# Tough probability problem

1. Aug 25, 2008

### davedave

Consider the diagram below which consists of 3 horizontal lines and 4 vertical lines to form a grid. It shows a partial map of a certain city park with walking paths located on the grid lines. A tourist starts at point A and randomly selects a path to point C walking only to the south and east. Show that the probability that the tourist passes through point B is 3/5.

A-----
1 1 1 1
--- B--
1 1 1 1
------C

2. Aug 26, 2008

### tiny-tim

hihi davedave!

Your diagram shows 5 horizontal lines … what are the 1's?

Do you mean
Code (Text):
A x x x
x x B x
x x x C
?

3. Aug 26, 2008

### scarecrow

That's easy. Map out all the possible paths (from A-->B, south/east), and then count how many intersect B.

4. Aug 27, 2008

### davedave

Hi tiny-tim,

Sorry for the confusion. The dashes represent horizontal lines and the "1" s are the vertical lines.

All my friends and I got 3/10 for the answer. We think there is a typo in the book's answer.

What do you think?

5. Aug 28, 2008

### Pere Callahan

I think the answer is 3/5, which i got by mere counting.

How many paths do you think there are between A and C. How many of these do you think meet B?

6. Aug 28, 2008

### davedave

All my friends and I found 3 paths from A to B and 10 paths from A to C by counting. So,
our answer is 3/10. We don't see how to get 3/5.

7. Aug 28, 2008

I count 10 distinct S/E paths from A to C, and 6 of these intersect B, so the answer is 6/10, or 3/5.

8. Aug 28, 2008

### davedave

Consider the diagram of this problem which consists of 3 horizontal and 4 vertical lines.

A+++
++B+
+++C
In the problem, you can go ONLY south and east. If you go EAST from A to the
2nd "+" and down to B, there is only 1 path. If you go SOUTH from A to the 1st
"+" and move EAST to B, there are only 2 paths.
So, there are 3 paths from A to B and 10 paths from A to C.

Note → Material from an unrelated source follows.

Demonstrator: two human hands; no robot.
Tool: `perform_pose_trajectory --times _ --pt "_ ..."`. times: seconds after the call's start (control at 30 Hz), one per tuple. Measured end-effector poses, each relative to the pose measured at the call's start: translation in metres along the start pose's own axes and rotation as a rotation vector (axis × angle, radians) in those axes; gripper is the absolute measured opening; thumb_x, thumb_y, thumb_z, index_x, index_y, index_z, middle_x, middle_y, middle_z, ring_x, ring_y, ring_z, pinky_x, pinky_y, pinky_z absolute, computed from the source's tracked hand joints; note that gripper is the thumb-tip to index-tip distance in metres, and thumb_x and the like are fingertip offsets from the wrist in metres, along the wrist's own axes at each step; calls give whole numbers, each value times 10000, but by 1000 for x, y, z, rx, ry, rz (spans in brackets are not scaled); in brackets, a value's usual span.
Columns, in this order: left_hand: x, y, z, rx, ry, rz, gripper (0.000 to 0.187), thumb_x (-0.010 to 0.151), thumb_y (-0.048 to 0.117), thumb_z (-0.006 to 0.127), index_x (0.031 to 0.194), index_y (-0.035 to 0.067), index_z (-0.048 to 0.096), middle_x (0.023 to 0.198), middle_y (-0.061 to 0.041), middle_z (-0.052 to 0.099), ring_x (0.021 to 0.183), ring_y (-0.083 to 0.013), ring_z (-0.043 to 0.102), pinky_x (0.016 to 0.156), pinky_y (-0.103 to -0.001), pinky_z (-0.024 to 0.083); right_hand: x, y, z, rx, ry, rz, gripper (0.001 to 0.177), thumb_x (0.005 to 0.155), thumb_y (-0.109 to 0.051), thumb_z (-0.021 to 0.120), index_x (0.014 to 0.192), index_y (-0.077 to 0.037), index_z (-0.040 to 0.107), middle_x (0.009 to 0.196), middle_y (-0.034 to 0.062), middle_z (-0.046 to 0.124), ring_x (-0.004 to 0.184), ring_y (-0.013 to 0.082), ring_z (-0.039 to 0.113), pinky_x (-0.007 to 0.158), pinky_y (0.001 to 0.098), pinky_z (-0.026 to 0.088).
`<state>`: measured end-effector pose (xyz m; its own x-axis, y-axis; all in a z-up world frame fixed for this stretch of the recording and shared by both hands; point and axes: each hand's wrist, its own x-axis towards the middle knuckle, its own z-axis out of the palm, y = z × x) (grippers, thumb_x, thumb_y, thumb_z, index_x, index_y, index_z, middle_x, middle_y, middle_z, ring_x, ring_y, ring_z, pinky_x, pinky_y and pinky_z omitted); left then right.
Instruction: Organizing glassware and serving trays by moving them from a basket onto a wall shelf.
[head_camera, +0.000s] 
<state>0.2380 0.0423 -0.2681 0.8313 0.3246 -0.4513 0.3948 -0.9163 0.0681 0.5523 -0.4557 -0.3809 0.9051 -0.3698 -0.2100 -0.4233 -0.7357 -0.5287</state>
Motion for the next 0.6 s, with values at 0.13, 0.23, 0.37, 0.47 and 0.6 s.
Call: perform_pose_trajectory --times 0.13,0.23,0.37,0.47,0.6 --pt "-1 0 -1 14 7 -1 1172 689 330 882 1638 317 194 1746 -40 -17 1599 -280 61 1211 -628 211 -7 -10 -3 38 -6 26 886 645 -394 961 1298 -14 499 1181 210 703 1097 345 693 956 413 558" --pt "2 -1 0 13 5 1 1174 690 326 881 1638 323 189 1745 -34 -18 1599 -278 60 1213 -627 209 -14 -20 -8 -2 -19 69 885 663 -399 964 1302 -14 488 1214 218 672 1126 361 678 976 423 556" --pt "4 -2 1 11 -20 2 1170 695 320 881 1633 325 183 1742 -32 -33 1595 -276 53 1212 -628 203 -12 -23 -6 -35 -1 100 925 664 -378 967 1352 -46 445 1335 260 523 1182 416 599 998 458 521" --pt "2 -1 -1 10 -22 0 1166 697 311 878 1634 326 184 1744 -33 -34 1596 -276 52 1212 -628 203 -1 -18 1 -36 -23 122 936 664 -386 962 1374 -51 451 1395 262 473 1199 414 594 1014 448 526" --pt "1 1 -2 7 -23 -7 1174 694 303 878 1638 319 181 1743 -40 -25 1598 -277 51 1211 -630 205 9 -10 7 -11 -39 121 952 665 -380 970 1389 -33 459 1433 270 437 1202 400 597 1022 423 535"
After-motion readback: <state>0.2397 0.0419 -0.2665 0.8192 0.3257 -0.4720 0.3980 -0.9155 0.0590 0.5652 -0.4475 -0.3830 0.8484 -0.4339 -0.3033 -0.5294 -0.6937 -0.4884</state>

Therefore, the probability from A to C is 3/10.

How can you get 6 paths from A to C?

9. Aug 29, 2008

### Pere Callahan

It is correct that there are 3 S/E paths from A to B, but that's not what you want to count. You want to count the number of S/E paths from A to C meeting B. So for each of your paths from A to B you have two possibilities to complete it to a A->C path. (Either going first East and then South, or first South, then East). This gives a total of 6 S/E paths from A to C meeting B.

I think your problme does not lie in counting paths itself but in determining what you want to count. In this case it's the numbers of ways to get from A to C via B. That means you have to account for all possibilities to get from A to B (which you did, obtaining three) but also for the possibilities to get from B to C (which is two and modifies your result to six.)

The total number of admissible paths joining A and C is right.